Re: RARA-AVIS: Genre Fiction Will Die!

From: foxbrick ( foxbrick@yahoo.com)
Date: 30 Jun 2008


--- In rara-avis-l@yahoogroups.com, "jacquesdebierue"
<jacquesdebierue@...> wrote:
>
> --- In rara-avis-l@yahoogroups.com, "Nathan Cain" <IndieCrime@>
wrote:
> >
> > I'll believe people want difficult, original fiction when I start
> > seeing people reading William S. Burroughs and Steve Erickson at
the
> > beach. Until then, I'm not holding my breath.
>
> Or the runaway commercial success of the books by the late great
> William Gaddis... and look at the number of shiny, unread copies of
> Pynchon's novels at second-hand stores and yard sales. In fact, I
am
> not even sure that Faulkner was ever much read. These are great but
> difficult authors.
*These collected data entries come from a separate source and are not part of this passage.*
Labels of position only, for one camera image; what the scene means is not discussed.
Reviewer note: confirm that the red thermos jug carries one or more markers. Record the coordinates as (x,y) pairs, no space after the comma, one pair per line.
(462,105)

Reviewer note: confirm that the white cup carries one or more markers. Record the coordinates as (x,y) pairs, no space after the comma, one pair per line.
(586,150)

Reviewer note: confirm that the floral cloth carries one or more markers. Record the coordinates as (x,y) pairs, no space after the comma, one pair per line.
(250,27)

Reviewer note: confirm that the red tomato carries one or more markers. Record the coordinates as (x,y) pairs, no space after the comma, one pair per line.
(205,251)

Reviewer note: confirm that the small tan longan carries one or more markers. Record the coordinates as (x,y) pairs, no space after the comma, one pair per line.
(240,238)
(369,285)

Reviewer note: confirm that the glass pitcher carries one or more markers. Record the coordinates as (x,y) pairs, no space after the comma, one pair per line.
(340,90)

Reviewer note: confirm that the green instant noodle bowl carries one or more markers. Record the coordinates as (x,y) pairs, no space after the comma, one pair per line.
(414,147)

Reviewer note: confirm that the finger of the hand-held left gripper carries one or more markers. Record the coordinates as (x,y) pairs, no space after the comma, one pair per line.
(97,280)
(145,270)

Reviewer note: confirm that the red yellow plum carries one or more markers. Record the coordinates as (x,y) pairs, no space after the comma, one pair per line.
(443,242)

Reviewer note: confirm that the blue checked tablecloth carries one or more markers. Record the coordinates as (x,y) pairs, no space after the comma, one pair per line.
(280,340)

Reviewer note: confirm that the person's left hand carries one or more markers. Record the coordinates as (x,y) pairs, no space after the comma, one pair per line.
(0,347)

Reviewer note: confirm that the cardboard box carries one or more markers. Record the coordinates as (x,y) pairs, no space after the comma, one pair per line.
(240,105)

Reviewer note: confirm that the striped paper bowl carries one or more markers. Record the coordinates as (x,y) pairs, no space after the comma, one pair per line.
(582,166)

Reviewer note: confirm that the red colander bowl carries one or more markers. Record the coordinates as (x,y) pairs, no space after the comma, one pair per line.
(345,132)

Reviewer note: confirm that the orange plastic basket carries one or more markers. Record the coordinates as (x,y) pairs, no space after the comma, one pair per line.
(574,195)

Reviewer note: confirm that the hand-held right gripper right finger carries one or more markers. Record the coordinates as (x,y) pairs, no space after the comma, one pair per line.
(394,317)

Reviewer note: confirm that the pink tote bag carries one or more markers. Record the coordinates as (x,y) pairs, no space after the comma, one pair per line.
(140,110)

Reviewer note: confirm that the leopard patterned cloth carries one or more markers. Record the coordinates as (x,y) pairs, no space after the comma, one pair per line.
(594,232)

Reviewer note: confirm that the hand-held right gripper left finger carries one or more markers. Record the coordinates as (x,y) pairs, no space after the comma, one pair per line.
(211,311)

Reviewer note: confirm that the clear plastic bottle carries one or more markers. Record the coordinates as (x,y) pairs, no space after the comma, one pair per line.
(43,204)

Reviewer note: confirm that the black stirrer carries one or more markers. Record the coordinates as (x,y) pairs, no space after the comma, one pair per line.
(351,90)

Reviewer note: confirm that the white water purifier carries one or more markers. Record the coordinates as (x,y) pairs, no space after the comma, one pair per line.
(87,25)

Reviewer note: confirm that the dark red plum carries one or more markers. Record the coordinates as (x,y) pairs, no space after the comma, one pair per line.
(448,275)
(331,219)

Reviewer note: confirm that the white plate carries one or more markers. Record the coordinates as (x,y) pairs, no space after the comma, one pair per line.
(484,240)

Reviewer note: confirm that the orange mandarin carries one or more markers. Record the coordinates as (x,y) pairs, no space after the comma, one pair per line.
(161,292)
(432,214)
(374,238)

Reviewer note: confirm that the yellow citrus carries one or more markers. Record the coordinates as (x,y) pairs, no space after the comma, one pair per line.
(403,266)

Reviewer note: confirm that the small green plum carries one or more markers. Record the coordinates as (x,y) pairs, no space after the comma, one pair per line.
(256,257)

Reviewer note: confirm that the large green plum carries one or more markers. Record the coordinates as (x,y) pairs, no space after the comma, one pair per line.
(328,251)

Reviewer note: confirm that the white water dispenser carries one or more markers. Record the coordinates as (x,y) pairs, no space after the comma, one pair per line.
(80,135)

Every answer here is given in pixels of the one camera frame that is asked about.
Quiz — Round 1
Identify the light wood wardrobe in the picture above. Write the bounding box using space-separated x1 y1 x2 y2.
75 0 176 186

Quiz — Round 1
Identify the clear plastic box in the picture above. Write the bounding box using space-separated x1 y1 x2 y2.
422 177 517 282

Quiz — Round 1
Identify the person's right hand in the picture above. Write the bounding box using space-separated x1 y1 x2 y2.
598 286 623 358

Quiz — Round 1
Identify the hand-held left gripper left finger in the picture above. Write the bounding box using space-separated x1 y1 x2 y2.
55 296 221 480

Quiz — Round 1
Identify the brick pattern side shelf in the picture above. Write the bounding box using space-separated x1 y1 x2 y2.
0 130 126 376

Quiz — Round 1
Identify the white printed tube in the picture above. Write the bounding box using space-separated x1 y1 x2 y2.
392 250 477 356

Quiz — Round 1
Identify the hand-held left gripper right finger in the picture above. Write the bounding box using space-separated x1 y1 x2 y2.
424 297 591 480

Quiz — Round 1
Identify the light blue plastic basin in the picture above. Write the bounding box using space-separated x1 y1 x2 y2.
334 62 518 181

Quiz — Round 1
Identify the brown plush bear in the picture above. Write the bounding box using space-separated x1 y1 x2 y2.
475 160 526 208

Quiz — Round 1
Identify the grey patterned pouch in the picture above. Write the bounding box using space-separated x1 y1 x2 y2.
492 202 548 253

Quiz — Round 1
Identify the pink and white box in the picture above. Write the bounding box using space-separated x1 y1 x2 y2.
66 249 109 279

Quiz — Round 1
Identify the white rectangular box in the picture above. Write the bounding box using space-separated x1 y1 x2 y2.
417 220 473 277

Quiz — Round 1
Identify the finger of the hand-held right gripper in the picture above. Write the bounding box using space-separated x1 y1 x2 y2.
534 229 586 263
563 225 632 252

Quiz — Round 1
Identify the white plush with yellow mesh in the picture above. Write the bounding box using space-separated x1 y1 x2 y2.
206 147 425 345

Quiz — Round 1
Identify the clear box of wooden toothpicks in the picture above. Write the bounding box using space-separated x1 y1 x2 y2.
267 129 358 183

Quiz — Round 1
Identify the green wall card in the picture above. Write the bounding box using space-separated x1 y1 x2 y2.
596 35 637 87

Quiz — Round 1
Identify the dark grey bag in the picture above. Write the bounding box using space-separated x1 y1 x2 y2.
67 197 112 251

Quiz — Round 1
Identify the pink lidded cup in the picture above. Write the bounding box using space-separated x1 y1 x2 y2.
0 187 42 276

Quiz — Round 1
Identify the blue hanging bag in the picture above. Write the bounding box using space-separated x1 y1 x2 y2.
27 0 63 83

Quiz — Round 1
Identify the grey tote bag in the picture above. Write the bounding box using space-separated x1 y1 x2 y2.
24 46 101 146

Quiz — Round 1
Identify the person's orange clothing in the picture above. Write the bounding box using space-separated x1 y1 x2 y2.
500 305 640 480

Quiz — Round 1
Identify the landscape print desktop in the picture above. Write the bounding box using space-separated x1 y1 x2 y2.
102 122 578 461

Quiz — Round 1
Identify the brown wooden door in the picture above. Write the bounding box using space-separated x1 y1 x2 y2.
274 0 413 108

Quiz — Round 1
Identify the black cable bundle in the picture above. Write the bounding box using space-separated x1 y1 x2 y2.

More recently, I am having trouble understanding
> the bestsellingness of Cormac McCarthy, who's not easy, either.
Maybe
> many more people buy him than read him.

Mario, not only that (and that's true of much simpler novels, as well, including the likes of, say, Jackie Susann's YARGO or, I suspect, Alice Sebold's THE LOVELY BONES), but also you're making the mistake of confusing official "bestsellers" with books that customers, as opposed to bookstore chains and distributors, are actually buying.

And then there's the "weighting" that the compilers of such lists make so as to distort the list in favor of "worthier" books.

It's a remakably corrupt process, to no compellingly good end.

And, Nathan, some people might well want complex or novel novels...but not on a beach or in an airplane.